EDITORIAL, 6 Apr 2020
#633 | Prof. Jake Lynch – TRANSCEND Media Service
That was the week that was: the week when online public consultations ended on the future of the BBC’s licence fee. The actual date when the web portal closed was April 1. But don’t be fooled. Plans by the government of Boris Johnson to decriminalise non-payment are a deadly serious attempt to weaken the broadcaster, to the direct benefit of long-term supporters such as Rupert Murdoch, whose Sun newspaper is among his most reliable cheerleaders. Important when the ruling Conservatives’ majority, from last December’s General Election, is swollen by northern working-class constituencies, won from Labour, where the red-top dailies enjoy strong sales.
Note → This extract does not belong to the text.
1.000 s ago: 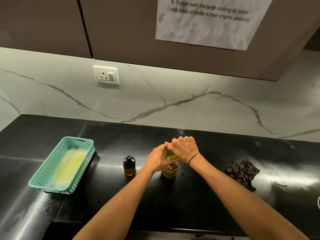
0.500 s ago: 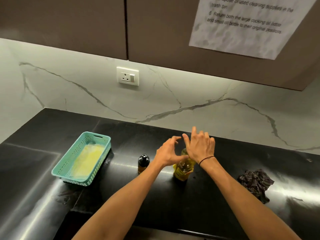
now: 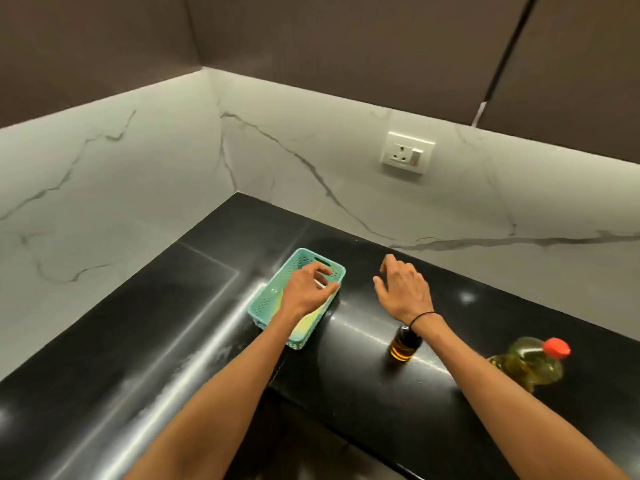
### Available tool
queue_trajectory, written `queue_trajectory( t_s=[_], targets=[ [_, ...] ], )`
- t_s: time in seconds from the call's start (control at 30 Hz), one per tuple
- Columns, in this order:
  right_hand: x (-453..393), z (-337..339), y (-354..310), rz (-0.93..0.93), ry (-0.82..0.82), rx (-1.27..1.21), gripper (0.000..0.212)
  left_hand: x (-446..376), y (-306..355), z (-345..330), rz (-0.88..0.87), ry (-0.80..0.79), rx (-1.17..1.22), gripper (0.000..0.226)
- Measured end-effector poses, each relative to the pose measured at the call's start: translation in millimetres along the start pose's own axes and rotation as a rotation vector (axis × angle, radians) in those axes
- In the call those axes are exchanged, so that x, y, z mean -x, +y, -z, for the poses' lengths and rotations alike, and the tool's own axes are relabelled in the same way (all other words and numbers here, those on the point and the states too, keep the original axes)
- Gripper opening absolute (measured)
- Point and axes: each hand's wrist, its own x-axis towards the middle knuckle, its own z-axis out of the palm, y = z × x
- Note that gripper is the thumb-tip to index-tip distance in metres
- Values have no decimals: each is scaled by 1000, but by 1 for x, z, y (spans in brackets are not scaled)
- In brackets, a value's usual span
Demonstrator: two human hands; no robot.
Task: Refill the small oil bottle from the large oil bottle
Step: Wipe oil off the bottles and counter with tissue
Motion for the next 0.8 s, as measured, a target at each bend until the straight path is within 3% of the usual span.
queue_trajectory(
  t_s=[0.2, 0.37, 0.67, 0.8],
  targets=[
    [-37, -71, -56, -15, -238, -230, 13, -13, -83, 45, 159, 45, -15, 24],
    [-63, -120, -81, -118, -374, -356, 17, -22, -123, 45, 197, 8, -36, 29],
    [-110, -175, -87, -197, -451, -172, 31, -27, -144, -7, 112, -161, -120, 33],
    [-122, -190, -91, -186, -467, -47, 32, -31, -148, -25, 105, -163, -171, 35]
  ],
)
Add in the high levels of internet traffic on newspaper websites and it’s clear the written press still bestrides British news media in dominant mode. Regulation is little more than a joke – provided, as it is, by IPSO, an industry-owned body whose sole function is as a fig-leaf in arguments against public-interest interventions. Broadcasters are the only sources of information whose commitment to the two crucial public goods of accuracy in reporting, and due impartiality, are backed by enforceable rights and guarantees. That’s why powerful interests distrust them – they embody at least a fragmentary notion of the public sphere, most influentially conceived by the philosopher Jurgen Habermas, who located its historical origins in the coffeehouses of early modern Europe. There, debates could be conducted regardless of class or rank – such differences among participants were supposedly “bracketed out”, with ideas assessed on their merits. Only later, the public sphere was “structurally transformed”, Habermas went on to argue, by powerful actors applying a “cognitive-instrumentalist” rationality based on “egocentric calculations of utility”. Undermine the BBC and you undermine public service broadcasting – leaving truth for sale to the highest bidder. If you have enough money, events can mean what you want them to mean.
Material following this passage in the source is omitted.